• **What the task asks**: The entries below contain a stretch that opens with the line containing "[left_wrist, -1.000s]" and closes with the line containing "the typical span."; set down that stretch exactly, both ends included, and nothing else.

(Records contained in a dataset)

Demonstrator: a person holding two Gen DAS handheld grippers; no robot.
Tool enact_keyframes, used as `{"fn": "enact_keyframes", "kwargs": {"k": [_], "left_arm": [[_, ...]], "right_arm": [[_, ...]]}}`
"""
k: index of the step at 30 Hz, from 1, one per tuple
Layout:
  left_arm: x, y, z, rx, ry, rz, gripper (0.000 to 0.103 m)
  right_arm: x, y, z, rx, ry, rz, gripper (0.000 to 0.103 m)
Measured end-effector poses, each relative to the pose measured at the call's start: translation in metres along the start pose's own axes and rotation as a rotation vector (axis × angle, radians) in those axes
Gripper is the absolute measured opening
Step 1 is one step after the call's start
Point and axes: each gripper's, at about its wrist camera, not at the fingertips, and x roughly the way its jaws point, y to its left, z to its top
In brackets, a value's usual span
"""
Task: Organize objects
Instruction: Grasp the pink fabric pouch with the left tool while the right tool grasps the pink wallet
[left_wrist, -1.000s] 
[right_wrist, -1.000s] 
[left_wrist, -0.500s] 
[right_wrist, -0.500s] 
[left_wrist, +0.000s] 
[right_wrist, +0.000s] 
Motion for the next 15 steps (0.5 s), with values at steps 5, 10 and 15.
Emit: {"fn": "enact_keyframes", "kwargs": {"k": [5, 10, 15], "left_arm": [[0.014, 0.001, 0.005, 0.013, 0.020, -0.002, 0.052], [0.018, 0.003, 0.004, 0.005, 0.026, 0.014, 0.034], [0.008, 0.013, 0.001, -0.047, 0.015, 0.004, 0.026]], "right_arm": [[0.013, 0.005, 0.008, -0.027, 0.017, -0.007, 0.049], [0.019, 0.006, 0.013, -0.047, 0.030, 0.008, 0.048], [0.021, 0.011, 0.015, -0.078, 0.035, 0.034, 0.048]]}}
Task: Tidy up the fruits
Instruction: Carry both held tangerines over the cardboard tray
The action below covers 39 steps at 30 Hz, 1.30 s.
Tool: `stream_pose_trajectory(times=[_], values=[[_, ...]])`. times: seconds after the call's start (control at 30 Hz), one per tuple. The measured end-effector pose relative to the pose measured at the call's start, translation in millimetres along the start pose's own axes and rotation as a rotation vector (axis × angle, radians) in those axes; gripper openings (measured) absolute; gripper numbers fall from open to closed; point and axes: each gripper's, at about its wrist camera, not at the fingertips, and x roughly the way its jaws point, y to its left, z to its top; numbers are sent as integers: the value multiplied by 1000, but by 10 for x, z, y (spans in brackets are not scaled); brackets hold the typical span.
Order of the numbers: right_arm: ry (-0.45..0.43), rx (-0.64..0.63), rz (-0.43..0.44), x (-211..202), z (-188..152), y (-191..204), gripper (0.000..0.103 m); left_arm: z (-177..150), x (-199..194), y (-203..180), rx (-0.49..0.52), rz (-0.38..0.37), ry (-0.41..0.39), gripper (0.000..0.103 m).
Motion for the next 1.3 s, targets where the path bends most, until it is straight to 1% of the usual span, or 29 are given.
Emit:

• **Response to this exercise**:
[left_wrist, -1.000s] 
[right_wrist, -1.000s] 
[left_wrist, -0.500s] 
[right_wrist, -0.500s] 
[left_wrist, +0.000s] 
[right_wrist, +0.000s] 
Motion for the next 15 steps (0.5 s), with values at steps 5, 10 and 15.
Emit: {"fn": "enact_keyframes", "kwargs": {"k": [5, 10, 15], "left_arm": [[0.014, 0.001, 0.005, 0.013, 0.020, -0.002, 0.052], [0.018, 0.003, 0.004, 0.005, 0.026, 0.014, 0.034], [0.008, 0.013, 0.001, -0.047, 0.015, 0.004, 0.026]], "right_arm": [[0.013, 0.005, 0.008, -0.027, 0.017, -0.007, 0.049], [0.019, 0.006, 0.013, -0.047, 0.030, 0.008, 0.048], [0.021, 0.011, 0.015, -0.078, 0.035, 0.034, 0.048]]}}
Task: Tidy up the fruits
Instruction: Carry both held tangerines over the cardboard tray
The action below covers 39 steps at 30 Hz, 1.30 s.
Tool: `stream_pose_trajectory(times=[_], values=[[_, ...]])`. times: seconds after the call's start (control at 30 Hz), one per tuple. The measured end-effector pose relative to the pose measured at the call's start, translation in millimetres along the start pose's own axes and rotation as a rotation vector (axis × angle, radians) in those axes; gripper openings (measured) absolute; gripper numbers fall from open to closed; point and axes: each gripper's, at about its wrist camera, not at the fingertips, and x roughly the way its jaws point, y to its left, z to its top; numbers are sent as integers: the value multiplied by 1000, but by 10 for x, z, y (spans in brackets are not scaled); brackets hold the typical span.

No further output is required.